Come anticipato, la polvere di creatina monoidrato contiene la più alta percentuale di creatina (87.9%) rispetto a tutte le altre forme in commercio, ad eccezione della creatina anidra (100%) che però, per il suo processo di sintesi, contiene maggiori impurità (3,5).
La creatina monoidrato viene considerata il gold standard per la supplementazione di creatina e per il confronto con altre forme di creatina, grazie alle sue proprietà fisiche e chimiche ben delineate: alta biodisponibilità, stabilità e basso costo.
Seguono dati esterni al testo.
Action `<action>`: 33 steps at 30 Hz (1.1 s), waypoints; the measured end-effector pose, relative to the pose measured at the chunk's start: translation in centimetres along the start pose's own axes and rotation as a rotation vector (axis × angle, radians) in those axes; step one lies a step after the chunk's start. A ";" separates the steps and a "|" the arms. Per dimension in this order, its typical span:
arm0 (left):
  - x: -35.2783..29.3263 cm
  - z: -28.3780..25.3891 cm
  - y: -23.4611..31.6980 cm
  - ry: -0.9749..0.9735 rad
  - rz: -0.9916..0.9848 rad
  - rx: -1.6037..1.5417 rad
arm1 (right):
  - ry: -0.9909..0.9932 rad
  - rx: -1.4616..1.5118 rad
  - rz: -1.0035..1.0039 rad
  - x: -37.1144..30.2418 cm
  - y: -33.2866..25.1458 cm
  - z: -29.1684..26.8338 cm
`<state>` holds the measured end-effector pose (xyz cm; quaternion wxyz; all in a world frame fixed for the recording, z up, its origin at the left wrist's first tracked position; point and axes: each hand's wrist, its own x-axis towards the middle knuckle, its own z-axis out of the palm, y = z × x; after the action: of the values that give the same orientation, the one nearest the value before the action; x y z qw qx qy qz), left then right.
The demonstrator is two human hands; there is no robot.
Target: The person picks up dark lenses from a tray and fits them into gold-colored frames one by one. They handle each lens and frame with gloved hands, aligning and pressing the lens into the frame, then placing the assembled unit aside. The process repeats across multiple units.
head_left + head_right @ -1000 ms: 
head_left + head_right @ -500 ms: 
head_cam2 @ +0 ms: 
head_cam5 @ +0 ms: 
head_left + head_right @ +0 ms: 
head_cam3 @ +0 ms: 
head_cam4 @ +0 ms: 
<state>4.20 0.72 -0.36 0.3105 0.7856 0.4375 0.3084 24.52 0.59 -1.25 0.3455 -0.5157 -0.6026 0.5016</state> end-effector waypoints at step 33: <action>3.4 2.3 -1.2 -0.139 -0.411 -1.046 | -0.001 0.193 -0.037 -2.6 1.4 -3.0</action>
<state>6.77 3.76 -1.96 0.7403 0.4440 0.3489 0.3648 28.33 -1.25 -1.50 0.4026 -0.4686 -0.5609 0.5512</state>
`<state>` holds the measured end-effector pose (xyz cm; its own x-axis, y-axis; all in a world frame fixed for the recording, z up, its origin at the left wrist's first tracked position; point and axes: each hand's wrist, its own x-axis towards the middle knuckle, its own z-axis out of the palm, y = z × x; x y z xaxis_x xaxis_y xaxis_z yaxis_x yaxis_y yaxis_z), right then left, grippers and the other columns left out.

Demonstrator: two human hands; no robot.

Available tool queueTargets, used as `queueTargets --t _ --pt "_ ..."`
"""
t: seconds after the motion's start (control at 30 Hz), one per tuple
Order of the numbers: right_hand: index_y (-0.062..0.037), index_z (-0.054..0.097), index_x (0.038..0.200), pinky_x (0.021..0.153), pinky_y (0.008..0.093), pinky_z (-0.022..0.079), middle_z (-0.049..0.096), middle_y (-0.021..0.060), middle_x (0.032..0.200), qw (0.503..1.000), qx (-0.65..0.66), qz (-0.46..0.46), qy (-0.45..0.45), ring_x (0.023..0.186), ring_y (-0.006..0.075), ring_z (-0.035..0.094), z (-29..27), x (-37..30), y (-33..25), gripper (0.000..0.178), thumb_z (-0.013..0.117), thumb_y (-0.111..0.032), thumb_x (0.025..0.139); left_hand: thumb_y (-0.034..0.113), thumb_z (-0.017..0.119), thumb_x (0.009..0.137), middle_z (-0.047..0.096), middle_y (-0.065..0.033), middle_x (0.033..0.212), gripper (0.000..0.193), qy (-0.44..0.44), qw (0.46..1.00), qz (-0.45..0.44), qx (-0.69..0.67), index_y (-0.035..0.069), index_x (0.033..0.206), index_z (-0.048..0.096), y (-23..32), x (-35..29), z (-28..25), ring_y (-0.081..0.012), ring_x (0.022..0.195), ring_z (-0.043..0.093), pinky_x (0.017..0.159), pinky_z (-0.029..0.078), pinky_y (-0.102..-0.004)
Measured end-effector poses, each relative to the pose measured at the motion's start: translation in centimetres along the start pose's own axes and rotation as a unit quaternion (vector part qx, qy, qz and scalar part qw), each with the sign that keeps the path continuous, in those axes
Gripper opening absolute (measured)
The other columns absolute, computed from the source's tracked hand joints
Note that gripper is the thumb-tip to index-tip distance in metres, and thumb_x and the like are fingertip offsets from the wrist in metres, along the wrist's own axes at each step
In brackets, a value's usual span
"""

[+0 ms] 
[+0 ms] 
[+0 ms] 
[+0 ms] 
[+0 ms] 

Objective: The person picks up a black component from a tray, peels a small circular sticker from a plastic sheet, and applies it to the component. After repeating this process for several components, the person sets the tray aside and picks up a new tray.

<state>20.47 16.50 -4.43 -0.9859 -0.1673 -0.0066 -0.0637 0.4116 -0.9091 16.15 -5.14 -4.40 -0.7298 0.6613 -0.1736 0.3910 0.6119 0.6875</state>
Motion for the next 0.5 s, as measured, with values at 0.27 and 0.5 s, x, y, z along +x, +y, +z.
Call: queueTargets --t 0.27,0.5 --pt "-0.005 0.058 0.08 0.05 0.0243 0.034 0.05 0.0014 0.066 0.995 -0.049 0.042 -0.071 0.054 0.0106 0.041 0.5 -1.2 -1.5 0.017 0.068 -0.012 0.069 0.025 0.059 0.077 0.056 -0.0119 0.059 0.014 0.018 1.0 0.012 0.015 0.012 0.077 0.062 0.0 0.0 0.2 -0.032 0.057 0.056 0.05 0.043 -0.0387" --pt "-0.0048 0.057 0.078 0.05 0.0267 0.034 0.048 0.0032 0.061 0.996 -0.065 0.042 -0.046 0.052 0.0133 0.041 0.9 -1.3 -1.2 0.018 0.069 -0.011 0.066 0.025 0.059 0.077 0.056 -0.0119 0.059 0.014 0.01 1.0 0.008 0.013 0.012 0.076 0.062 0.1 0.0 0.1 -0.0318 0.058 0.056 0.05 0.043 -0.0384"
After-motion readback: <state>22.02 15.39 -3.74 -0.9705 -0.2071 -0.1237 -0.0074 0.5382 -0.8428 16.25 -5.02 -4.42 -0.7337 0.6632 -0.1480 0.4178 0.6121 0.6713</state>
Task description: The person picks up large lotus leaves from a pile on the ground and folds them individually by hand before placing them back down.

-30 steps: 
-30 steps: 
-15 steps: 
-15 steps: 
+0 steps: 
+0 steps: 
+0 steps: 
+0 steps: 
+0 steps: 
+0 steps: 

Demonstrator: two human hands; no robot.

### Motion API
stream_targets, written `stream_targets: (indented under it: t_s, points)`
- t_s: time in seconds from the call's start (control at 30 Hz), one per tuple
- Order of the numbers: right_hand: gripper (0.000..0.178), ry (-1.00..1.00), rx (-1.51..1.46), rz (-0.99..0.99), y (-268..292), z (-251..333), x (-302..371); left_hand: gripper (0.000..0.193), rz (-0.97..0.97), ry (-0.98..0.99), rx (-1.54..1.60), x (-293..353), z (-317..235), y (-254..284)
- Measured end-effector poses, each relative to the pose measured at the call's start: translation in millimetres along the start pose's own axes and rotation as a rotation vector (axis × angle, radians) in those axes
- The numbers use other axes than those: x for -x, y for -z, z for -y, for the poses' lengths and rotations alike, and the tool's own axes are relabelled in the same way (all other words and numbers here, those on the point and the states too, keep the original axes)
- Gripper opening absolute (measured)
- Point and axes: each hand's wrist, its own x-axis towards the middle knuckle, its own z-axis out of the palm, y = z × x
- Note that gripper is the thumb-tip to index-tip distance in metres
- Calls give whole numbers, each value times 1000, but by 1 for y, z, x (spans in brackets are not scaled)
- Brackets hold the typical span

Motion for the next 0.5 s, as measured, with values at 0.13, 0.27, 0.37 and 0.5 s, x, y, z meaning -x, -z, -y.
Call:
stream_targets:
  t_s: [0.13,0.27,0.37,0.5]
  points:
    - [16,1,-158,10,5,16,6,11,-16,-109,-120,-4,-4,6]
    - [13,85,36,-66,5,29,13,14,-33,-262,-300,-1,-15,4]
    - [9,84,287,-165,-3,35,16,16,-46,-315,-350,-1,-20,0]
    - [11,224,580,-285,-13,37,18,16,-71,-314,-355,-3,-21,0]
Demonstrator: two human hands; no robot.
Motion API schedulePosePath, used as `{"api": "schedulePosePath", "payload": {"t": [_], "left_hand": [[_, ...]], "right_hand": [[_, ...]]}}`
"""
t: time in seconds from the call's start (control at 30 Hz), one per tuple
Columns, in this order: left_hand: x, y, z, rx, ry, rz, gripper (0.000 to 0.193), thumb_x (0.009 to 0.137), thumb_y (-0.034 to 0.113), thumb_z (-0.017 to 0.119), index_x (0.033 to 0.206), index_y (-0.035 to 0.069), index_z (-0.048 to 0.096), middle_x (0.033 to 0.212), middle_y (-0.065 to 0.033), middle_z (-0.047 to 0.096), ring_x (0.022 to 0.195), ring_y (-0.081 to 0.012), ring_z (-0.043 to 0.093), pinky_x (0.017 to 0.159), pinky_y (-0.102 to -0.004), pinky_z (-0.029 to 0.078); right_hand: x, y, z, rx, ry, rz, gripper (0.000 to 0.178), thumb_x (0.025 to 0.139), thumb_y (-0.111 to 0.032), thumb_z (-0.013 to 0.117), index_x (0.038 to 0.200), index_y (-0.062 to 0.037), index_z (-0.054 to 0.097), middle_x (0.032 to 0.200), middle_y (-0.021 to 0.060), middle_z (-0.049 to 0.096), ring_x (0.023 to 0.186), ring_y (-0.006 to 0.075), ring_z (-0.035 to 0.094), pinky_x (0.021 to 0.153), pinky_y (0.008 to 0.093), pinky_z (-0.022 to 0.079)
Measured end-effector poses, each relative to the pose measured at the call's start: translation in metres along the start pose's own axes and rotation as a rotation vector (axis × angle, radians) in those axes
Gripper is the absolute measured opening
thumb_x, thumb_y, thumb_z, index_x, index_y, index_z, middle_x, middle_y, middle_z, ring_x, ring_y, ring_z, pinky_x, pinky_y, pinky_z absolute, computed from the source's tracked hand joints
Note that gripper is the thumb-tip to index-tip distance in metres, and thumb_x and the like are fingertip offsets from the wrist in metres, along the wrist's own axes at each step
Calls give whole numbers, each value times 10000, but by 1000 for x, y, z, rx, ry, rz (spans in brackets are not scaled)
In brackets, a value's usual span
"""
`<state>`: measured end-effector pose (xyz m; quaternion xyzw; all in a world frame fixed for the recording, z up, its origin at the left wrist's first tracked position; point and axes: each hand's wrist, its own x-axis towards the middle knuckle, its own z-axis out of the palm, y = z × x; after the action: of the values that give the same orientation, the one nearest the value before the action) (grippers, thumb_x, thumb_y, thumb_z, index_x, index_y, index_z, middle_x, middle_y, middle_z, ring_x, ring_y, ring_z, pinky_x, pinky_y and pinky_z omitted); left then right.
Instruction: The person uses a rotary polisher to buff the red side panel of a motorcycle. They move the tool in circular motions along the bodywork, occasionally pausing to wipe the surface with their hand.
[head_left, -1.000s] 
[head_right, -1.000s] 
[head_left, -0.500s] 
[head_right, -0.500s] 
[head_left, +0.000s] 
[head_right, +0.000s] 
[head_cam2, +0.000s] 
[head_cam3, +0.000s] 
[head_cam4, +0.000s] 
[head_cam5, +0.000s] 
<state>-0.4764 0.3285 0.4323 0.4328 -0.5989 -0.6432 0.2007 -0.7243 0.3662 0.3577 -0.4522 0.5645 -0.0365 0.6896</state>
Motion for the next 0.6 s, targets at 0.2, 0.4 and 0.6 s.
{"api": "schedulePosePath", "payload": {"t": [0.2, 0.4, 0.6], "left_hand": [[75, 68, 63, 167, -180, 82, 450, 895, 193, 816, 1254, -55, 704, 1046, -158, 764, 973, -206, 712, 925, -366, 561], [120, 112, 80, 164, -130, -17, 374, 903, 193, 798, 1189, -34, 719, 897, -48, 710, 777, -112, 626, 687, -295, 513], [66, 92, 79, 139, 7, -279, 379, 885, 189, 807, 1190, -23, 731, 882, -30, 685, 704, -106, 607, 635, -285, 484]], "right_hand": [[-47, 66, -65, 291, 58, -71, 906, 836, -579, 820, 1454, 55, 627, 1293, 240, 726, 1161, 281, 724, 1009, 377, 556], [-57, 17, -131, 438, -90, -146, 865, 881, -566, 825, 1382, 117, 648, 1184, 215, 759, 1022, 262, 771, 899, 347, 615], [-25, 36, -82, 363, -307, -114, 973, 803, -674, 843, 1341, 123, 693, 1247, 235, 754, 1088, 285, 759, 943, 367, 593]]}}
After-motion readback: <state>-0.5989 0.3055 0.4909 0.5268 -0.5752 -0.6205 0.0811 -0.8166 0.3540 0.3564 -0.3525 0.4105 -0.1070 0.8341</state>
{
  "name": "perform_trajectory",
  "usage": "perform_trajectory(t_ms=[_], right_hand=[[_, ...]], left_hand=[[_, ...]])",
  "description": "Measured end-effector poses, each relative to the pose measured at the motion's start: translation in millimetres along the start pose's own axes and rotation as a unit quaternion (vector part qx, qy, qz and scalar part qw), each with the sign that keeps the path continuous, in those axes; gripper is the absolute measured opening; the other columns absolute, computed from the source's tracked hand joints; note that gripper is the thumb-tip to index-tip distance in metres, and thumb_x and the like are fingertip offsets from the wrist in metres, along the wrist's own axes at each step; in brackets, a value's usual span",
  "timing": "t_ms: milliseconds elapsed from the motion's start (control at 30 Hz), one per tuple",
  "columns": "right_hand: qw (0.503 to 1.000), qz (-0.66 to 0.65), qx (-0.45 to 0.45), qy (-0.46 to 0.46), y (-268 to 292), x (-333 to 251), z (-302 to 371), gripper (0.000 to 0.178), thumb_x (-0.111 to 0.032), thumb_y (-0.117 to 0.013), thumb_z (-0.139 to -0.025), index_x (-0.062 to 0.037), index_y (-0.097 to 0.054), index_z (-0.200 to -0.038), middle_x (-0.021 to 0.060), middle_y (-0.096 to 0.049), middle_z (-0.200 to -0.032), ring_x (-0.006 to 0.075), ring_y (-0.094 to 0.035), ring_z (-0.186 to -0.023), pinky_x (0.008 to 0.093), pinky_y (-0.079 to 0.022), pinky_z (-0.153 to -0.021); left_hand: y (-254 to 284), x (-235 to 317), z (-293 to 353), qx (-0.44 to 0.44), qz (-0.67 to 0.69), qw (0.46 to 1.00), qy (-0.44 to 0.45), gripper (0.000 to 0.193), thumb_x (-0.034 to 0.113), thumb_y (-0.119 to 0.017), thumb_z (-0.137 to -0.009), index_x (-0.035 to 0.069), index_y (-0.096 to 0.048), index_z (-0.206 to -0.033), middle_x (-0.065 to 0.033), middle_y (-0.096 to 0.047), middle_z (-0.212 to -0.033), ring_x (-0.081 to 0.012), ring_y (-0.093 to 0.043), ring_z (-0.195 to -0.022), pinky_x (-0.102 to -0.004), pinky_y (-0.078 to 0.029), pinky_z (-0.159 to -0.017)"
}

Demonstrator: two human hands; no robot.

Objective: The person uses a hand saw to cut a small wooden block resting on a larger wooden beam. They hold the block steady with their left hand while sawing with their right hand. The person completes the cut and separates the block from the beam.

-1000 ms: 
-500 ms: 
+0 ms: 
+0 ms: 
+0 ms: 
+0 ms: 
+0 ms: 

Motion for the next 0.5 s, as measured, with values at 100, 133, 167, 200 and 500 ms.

Inoltre, la letteratura scientifica nella sua totalità concorda riguardo la sua efficacia e sicurezza.
Infatti, la creatina monoidrato è sicura in soggetti sani che la utilizzano secondo dosaggi e modalità di assunzione raccomandati; al contrario, per altre forme di creatina che vengono commercializzate (come ad es. sali di creatina, creatina cloridrato, creatina tamponata) non sono state stabilite in maniera esaustiva l’efficacia e la sicurezza.
Qual è la forma migliore di creatina monoidrato?
La forma migliore di creatina monoidrato è la Creapure®, la forma più pura prodotta da Alzchem®, un’azienda tedesca che garantisce l’assenza di impurità e sostanze contaminanti.
Altre forme di creatina monoidrato possono contenere sostanze contaminanti sia per l’utilizzo di precursori chimici differenti, sia per la mancanza di controllo nei processi di sintesi (3,4,5).
Che differenza c’è tra creatina monoidrato e Creapure?
La differenza tra creatina monoidrato e Creapure è soltanto nella garanzia di maggiore purezza e qualità di quest’ultima.
La creatina Creapure rappresenta infatti il gold standard della creatina monoidrato e viene per questo utilizzata anche in numerose sperimentazioni cliniche condotte per stabilire la sicurezza e l’efficacia di questo integratore (4,5).
In conclusione, dati i vantaggi dell’integrazione di creatina per sportivi e non ed appurata la superiorità della forma monoidrato rispetto alle altre in commercio, la scelta della creatina Creapure è dettata dalla sua qualità e purezza, in considerazione degli elevati standard di produzione.